Figure 16.  Map of Quaker Meeting Sites in Perquimans County.  Marked are the sites of Meeting Houses and the Plantations of early Friends living nearby.  From: Perquiman’s county Historical Society Year Book, Hertford, NC., 1973.

      Concerned with the question of slavery, they knew they could not operate their farms without slave help.  They preferred living in frontier areas where they were free of the social pressures of concentrated population.  Albemarle was becoming quite populated.


HENRY WHITE
      One of the earliest Quakers in Pasquotank County was Henry White who had come from Isle of Wight County, Virginia, around 1670.  He had purchased lands at the head of Little River where a preparatory meeting had been established as early as 1663.  White served as Registrar for Little River Meeting and for the Pasquotank Monthly Meeting which included four other meetings besides Little River.  He served on the North Carolina Higher court and for short periods of time on the Precinct County Court.
      White gave land for the building of a school alongside the meeting house which was the first school built in North Carolina, and he taught in that school.  A poem White wrote in 1698 as a teaching tool for his students came to light at Guilford College in Greensboro, NC.  This long poem is said to be the oldest extant work of poetry from the southern states.  It apparently was used as a form of communication with other Quaker meetings in various regions and to instruct his pupils with a religious message of the Quaker faith at the same time.
      As a young man White had attended school in Isle of Wight County, where his father made a living as a cooper and served as Justice of the Peace.  His grandfather, Henry White, had lived on Queen's Creek in York County, north of Williamsburg. 

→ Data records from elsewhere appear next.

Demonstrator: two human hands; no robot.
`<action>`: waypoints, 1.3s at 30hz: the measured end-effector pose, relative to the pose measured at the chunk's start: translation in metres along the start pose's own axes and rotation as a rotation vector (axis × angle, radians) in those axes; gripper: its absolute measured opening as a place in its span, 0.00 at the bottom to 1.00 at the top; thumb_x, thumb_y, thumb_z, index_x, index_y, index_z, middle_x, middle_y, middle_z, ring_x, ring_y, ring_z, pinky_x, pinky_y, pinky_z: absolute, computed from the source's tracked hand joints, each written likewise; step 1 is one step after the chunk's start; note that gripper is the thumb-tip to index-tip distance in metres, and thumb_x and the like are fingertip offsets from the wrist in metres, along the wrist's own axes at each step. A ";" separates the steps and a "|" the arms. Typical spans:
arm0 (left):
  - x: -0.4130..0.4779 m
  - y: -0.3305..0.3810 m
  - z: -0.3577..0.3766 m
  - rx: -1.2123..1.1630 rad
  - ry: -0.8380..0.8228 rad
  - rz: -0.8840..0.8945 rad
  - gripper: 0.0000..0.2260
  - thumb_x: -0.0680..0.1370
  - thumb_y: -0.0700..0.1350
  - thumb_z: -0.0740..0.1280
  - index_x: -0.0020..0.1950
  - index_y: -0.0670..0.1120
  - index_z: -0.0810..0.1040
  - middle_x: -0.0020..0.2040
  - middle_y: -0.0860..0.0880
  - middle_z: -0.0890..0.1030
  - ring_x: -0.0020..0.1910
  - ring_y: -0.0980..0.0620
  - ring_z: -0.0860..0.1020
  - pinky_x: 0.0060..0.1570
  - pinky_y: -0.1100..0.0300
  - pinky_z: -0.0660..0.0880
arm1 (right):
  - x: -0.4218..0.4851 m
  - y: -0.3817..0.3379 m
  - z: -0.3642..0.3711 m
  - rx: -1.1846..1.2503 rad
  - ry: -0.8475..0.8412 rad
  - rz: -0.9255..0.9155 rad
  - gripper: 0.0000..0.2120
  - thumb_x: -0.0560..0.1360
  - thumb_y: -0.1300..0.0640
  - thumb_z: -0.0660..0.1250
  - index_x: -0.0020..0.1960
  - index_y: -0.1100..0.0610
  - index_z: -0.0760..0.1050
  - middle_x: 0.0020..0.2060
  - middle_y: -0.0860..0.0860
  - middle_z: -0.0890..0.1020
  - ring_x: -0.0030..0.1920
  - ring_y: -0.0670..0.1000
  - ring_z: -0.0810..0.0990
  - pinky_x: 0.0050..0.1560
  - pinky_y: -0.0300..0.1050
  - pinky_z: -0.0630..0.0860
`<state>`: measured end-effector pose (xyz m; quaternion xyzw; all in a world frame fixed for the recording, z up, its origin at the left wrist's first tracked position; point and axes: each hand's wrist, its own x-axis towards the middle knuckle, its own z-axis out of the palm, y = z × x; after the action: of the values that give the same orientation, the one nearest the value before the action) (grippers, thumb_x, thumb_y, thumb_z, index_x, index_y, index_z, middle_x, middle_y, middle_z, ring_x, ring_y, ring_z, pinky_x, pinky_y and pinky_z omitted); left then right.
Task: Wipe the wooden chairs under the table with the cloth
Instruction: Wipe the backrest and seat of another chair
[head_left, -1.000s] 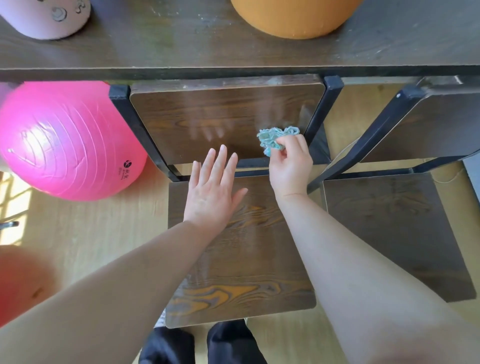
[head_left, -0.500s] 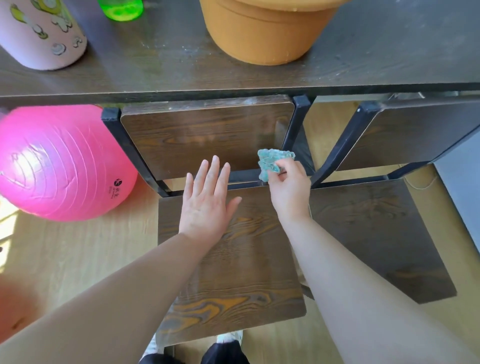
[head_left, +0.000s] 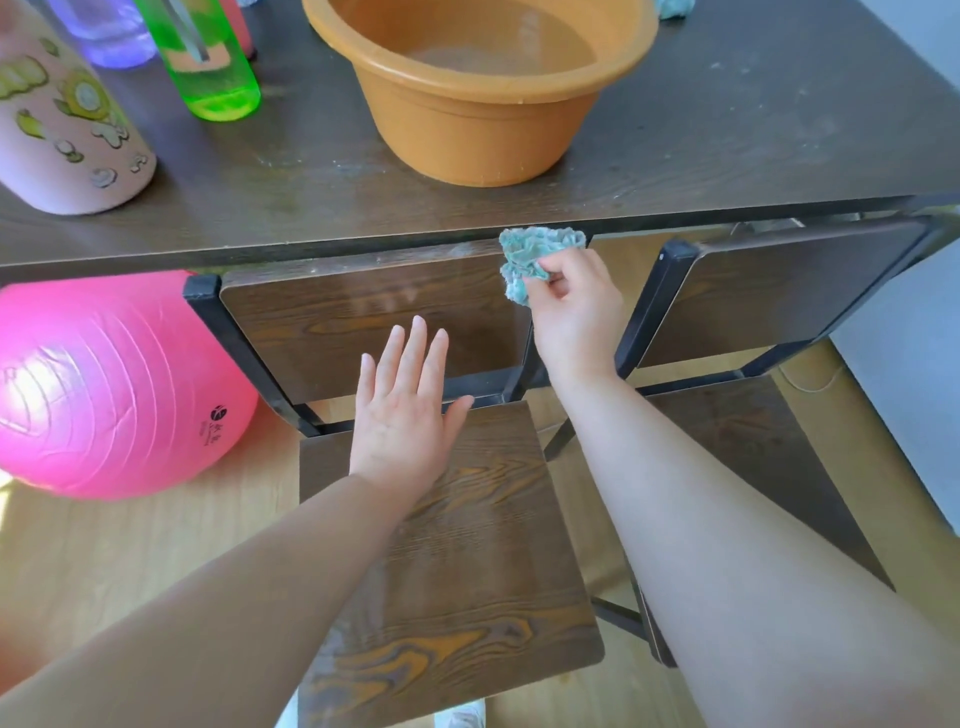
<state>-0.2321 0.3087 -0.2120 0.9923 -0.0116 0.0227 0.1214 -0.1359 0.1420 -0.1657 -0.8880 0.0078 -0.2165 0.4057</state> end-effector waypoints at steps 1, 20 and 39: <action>0.001 0.000 0.002 0.003 -0.006 0.001 0.30 0.82 0.60 0.54 0.81 0.49 0.52 0.82 0.47 0.50 0.81 0.46 0.46 0.78 0.42 0.48 | -0.001 0.005 0.002 0.000 -0.001 -0.007 0.05 0.74 0.58 0.72 0.50 0.57 0.79 0.53 0.51 0.80 0.52 0.47 0.81 0.38 0.23 0.70; -0.023 -0.023 0.053 0.015 -0.178 0.002 0.31 0.82 0.59 0.54 0.81 0.48 0.50 0.82 0.46 0.50 0.81 0.46 0.46 0.78 0.43 0.47 | -0.068 0.110 0.061 -0.138 -0.385 0.425 0.07 0.75 0.57 0.71 0.53 0.55 0.80 0.53 0.51 0.81 0.55 0.50 0.80 0.45 0.40 0.78; -0.026 0.000 0.024 0.031 -0.178 0.098 0.32 0.81 0.62 0.45 0.82 0.48 0.49 0.82 0.47 0.48 0.81 0.46 0.45 0.78 0.43 0.49 | 0.005 0.013 -0.010 0.053 -0.019 0.155 0.06 0.75 0.56 0.70 0.49 0.52 0.74 0.51 0.47 0.79 0.49 0.45 0.81 0.46 0.46 0.82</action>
<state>-0.2571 0.3034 -0.2368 0.9904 -0.0705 -0.0593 0.1032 -0.1327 0.1252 -0.1675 -0.8756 0.0671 -0.1761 0.4447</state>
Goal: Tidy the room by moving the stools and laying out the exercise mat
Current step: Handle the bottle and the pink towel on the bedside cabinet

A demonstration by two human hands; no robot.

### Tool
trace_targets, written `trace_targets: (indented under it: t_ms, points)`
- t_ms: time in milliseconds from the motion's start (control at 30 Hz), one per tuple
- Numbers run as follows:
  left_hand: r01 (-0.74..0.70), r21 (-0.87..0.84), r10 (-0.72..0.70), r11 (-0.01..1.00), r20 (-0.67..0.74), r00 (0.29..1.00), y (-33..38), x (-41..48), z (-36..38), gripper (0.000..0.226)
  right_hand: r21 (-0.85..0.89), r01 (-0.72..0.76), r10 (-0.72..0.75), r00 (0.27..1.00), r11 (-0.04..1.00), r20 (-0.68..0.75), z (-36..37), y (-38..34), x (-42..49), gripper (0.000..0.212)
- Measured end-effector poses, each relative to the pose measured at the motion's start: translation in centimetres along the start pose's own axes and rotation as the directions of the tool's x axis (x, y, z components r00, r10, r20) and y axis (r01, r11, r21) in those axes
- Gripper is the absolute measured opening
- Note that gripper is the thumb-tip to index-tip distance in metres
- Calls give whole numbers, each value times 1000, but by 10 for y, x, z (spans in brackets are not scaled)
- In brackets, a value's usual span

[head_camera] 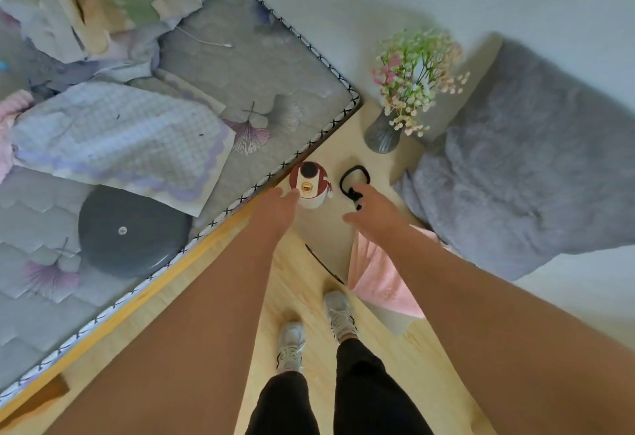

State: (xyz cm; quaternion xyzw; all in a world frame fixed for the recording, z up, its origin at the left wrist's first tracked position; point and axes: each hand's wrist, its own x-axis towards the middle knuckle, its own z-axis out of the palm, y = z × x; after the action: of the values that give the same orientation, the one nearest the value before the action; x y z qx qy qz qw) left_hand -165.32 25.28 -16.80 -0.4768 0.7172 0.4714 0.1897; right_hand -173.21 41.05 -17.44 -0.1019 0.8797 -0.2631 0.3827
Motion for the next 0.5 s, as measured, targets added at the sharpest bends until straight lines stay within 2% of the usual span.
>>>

      In 1631 Governor John Harvey determined to secure the area between the James and York Rivers by building a palisade across the peninsula between Archer's Hope (College Creek) and Queen's Creek.  Incentives were offered to any settler who would relocate to that area to defend and protect the development of the area.  Fifty acres were offered to each man who would relocate there for the first year, twenty-five acres for a second year.  This may have been the incentive for families like the Whites and the Hills to spend a short period at Queen's Creek in York county, later returning to the counties south of the James River.